* _Problem details_:
The answer must consist of every line in the data below that holds the word "board".

* _Source data_:
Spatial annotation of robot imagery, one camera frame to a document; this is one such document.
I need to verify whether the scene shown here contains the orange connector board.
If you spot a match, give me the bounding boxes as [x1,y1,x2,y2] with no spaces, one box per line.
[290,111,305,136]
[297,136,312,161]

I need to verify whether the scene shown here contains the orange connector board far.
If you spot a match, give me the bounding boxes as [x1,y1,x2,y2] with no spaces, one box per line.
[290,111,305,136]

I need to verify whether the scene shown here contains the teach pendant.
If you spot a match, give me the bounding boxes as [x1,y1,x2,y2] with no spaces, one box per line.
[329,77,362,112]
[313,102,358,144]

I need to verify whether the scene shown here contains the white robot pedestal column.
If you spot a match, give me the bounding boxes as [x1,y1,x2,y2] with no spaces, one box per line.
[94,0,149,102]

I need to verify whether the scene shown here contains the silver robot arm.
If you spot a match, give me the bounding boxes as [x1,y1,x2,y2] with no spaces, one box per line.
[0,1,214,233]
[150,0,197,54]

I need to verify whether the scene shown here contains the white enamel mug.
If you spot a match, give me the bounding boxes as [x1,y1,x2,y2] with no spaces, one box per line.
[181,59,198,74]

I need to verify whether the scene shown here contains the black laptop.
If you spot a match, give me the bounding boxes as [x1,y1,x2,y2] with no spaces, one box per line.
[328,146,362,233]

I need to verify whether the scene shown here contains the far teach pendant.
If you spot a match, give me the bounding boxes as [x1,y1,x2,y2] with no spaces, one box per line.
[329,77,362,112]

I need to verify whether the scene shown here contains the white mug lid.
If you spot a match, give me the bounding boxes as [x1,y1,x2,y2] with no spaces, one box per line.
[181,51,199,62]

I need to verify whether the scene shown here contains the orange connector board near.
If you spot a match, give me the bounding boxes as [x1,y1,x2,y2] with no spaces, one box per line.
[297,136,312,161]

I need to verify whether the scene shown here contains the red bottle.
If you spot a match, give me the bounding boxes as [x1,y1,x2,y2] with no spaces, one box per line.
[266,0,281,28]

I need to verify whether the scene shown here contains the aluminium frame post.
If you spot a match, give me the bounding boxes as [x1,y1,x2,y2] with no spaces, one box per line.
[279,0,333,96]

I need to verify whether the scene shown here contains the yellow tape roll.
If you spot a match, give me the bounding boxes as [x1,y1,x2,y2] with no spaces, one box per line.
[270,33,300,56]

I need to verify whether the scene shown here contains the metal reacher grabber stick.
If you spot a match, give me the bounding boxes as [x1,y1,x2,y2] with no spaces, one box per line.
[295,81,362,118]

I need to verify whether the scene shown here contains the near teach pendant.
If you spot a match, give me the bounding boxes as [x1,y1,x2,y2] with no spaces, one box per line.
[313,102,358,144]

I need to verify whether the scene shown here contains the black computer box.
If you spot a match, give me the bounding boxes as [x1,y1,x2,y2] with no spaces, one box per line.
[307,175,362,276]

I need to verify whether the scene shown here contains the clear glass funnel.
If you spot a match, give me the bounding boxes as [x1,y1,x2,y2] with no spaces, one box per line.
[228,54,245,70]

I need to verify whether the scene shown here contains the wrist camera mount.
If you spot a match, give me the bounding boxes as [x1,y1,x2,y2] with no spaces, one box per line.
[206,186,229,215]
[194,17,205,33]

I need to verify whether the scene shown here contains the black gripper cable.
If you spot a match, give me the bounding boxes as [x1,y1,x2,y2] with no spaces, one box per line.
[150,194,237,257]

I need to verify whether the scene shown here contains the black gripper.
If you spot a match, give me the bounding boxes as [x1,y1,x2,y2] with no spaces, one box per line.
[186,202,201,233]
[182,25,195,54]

* _Task result_:
I need to verify whether the scene shown here contains the orange connector board.
I need to verify whether the scene shown here contains the orange connector board far.
I need to verify whether the scene shown here contains the orange connector board near.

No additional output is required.